TASK BRIEF
Extract, exactly and without pictures, every line from the one that includes "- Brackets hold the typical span" through the final line of the material below.

INFORMATION PROVIDED
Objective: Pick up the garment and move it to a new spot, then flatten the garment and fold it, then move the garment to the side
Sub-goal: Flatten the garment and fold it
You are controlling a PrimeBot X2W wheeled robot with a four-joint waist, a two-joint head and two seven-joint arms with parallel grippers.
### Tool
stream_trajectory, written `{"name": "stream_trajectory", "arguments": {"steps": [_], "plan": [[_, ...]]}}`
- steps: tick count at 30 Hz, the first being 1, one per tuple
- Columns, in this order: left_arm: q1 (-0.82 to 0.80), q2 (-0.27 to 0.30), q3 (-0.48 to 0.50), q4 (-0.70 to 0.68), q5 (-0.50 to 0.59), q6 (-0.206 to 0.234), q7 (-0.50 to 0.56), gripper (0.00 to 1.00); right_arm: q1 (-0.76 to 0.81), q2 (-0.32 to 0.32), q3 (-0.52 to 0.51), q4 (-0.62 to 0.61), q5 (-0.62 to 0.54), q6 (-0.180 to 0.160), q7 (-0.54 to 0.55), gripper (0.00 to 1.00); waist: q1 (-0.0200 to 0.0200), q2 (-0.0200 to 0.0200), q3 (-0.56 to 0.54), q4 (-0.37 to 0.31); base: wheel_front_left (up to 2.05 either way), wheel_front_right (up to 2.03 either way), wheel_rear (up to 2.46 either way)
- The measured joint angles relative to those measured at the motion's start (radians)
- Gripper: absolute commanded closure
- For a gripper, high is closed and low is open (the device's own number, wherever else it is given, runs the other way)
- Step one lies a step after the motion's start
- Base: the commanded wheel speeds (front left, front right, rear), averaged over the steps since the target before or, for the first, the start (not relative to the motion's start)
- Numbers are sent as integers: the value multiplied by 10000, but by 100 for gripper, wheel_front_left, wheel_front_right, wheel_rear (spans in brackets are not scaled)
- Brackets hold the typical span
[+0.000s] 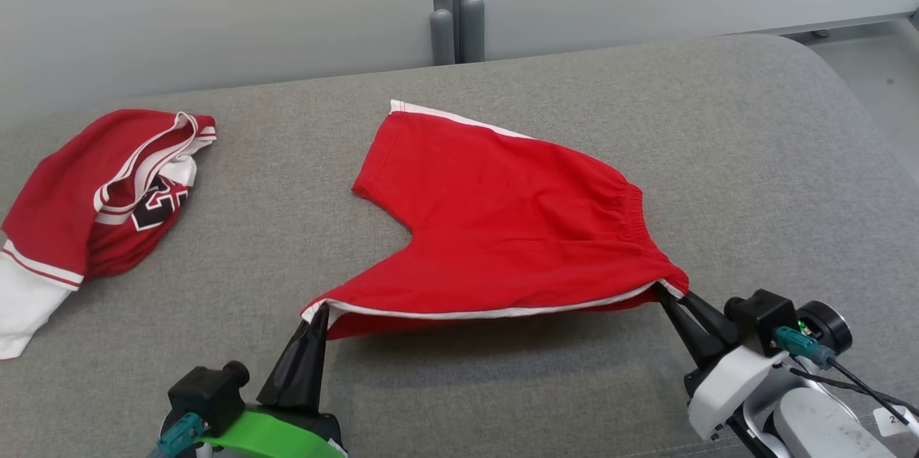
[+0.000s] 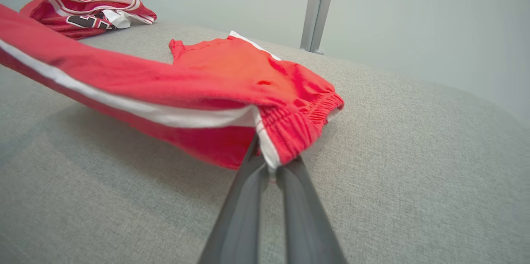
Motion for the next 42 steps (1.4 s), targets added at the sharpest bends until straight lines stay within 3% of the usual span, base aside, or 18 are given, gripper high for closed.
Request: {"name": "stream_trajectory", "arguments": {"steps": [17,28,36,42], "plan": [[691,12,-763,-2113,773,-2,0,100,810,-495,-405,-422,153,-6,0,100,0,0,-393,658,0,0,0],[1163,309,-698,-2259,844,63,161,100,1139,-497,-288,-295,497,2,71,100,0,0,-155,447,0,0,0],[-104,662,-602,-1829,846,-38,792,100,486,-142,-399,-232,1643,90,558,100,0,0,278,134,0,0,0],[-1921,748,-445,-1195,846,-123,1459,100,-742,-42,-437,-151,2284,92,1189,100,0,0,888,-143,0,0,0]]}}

OUTPUT BELOW
- Brackets hold the typical span
[+0.000s] 
[+0.000s] 
Motion for the next 42 steps (1.4 s), targets added at the sharpest bends until straight lines stay within 3% of the usual span, base aside, or 18 are given, gripper high for closed.
Request: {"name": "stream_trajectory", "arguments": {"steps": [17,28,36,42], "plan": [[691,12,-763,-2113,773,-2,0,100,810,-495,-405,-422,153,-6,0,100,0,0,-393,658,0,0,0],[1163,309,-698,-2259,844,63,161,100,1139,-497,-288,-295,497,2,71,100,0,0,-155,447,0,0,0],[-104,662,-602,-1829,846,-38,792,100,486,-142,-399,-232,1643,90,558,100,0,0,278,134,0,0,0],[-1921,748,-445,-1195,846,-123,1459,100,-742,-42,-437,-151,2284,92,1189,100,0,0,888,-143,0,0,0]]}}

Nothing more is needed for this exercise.